A rough guide based on the headline fee only. Other costs (such as brokerage or buy/sell spreads) aren’t included.
The basics
- Issuer
- Vanguard
- Asset class
- Global shares
- Number of holdings
- ~1,250
- Where it invests
- Global developed markets, but heavily weighted to the United States — roughly three-quarters of the fund — with Japan, the UK and Europe making up much of the rest.
- Income paid
- Quarterly
- Currency hedged
- No — It's unhedged, so for an Australian investor the value also moves with the Australian dollar against the US dollar and other currencies, on top of the markets themselves.
Its character
Dominated by the same giant US names that lead world markets — Nvidia, Apple, Alphabet, Microsoft and Amazon sit at the top — so despite holding over a thousand companies, its top handful carry real weight.
What to keep in mind
Spread across many countries and companies, which softens single-market risk — but it still leans heavily on the United States and a handful of large technology firms, and carries currency movements for an Australian holder.

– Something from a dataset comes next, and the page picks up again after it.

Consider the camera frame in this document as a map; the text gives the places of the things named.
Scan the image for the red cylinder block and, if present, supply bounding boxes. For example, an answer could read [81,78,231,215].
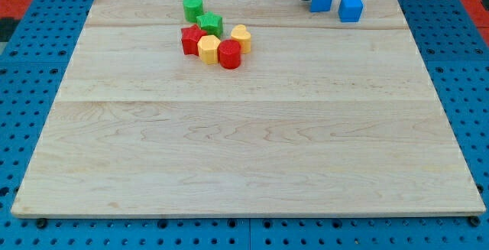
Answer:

How this fund relates to others
Holds almost the same global developed-market companies as VGAD (its hedged twin), BGBL and HGBL (a near-identical basket from a different provider), and the screened versions IWLD and VESG — so these overlap heavily. Because the US is ~74% of the basket, VGS also overlaps strongly with IVV/IHVV and the US tech funds. VGE and IEM cover emerging markets, which these developed-world funds all exclude.
Figures last verified 2026-06-12against the issuer’s factsheet and PDS.